◆ Task prompt ◆
Reproduce verbatim the lines of the material below, starting at the line with "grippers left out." and ending at the line with "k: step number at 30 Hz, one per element", both inclusive; skip the rest.

◆ Supplied information ◆
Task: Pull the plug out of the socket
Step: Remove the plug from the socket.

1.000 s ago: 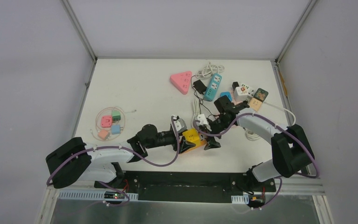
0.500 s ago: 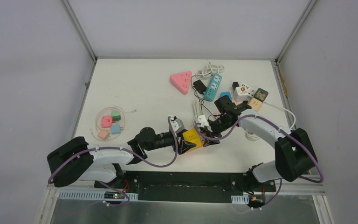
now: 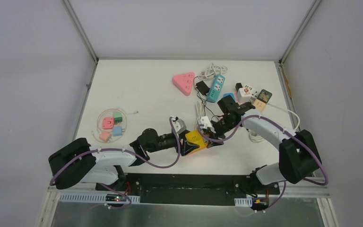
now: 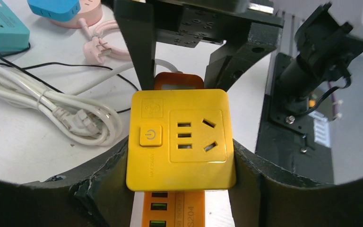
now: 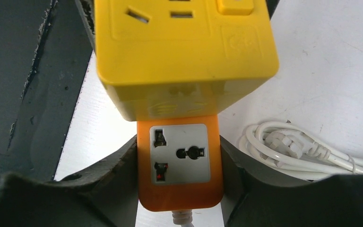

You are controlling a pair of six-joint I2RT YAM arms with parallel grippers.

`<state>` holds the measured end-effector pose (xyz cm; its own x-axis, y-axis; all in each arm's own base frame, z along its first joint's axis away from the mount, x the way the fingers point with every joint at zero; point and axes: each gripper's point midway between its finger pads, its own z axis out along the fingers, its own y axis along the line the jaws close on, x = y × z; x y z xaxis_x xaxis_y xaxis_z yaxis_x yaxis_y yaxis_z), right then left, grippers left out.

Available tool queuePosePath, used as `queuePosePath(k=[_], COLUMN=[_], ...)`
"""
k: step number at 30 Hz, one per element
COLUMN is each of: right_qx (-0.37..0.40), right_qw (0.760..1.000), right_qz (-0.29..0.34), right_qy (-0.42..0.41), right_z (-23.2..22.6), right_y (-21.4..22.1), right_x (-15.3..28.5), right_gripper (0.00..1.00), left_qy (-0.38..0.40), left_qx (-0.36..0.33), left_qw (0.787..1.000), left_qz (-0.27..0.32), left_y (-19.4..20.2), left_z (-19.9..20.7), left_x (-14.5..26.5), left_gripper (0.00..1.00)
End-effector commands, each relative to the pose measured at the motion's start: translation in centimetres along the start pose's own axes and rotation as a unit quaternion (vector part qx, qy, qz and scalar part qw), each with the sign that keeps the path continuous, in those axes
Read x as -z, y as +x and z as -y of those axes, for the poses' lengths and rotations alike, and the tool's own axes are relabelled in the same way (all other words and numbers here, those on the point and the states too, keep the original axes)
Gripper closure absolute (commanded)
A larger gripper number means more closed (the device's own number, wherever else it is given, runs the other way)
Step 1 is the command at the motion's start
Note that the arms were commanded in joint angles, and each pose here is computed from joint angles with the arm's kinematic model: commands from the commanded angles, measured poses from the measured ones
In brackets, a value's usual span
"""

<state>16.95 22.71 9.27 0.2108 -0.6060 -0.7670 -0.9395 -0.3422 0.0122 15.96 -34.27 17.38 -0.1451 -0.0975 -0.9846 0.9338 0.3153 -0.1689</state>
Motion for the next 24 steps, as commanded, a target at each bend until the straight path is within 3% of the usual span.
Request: queuePosePath(k=[1,4,10,12,15,19,24], right_qx=[-0.004,-0.017,-0.027,-0.028,-0.032,-0.032,-0.028], right_qw=[1.0,0.999,0.999,0.999,0.999,0.999,0.999], right_qz=[0.019,0.02,0.016,0.015,0.014,0.015,0.015], right_qy=[-0.012,-0.023,-0.032,-0.034,-0.038,-0.038,-0.034], right_z=[-0.2,-0.3,-0.5,-0.5,-0.5,-0.5,-0.5], right_y=[-1.7,-1.9,-1.8,-1.9,-1.8,-1.9,-2.0], right_x=[0.5,0.5,0.6,0.7,0.6,0.6,0.8], right_gripper=[1.0,1.0,1.0,1.0,1.0,1.0,1.0], left_qy=[-0.043,0.001,0.008,-0.013,-0.058,-0.038,-0.024], left_qx=[0.102,0.082,-0.036,-0.031,0.037,0.106,0.025], left_qw=[0.988,0.99,0.999,0.999,0.995,0.987,0.999], left_qz=[0.11,0.118,0.019,0.026,0.066,0.116,0.024], left_y=[-5.3,-5.2,-2.2,-2.4,-3.8,-5.2,-2.0], left_z=[-2.6,-1.5,-1.2,-1.7,-2.8,-2.3,-1.6], left_x=[0.1,0.2,-1.2,-0.7,0.1,0.1,-1.6], left_gripper=[1.0,1.0,1.0,1.0,1.0,1.0,1.0])
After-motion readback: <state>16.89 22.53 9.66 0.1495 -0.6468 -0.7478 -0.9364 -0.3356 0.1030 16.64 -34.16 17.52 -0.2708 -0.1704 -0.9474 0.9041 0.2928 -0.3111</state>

◆ Written reply ◆
`<state>` holds the measured end-effector pose (xyz cm; its own x-axis, y-axis; all in each arm's own base frame, z along its first joint's axis away from the mount, x the way the fingers point with every joint at zero; point and axes: each gripper's point midway between its finger pads, its own z axis out along the fingers, its own y axis along the line the jaws close on, x = y × z; x y z xaxis_x xaxis_y xaxis_z yaxis_x yaxis_y yaxis_z), right then left, grippers left out.

Available tool queuePosePath, used as `queuePosePath(k=[_], COLUMN=[_], ...)`
"""
k: step number at 30 Hz, one per element

The required output has been given.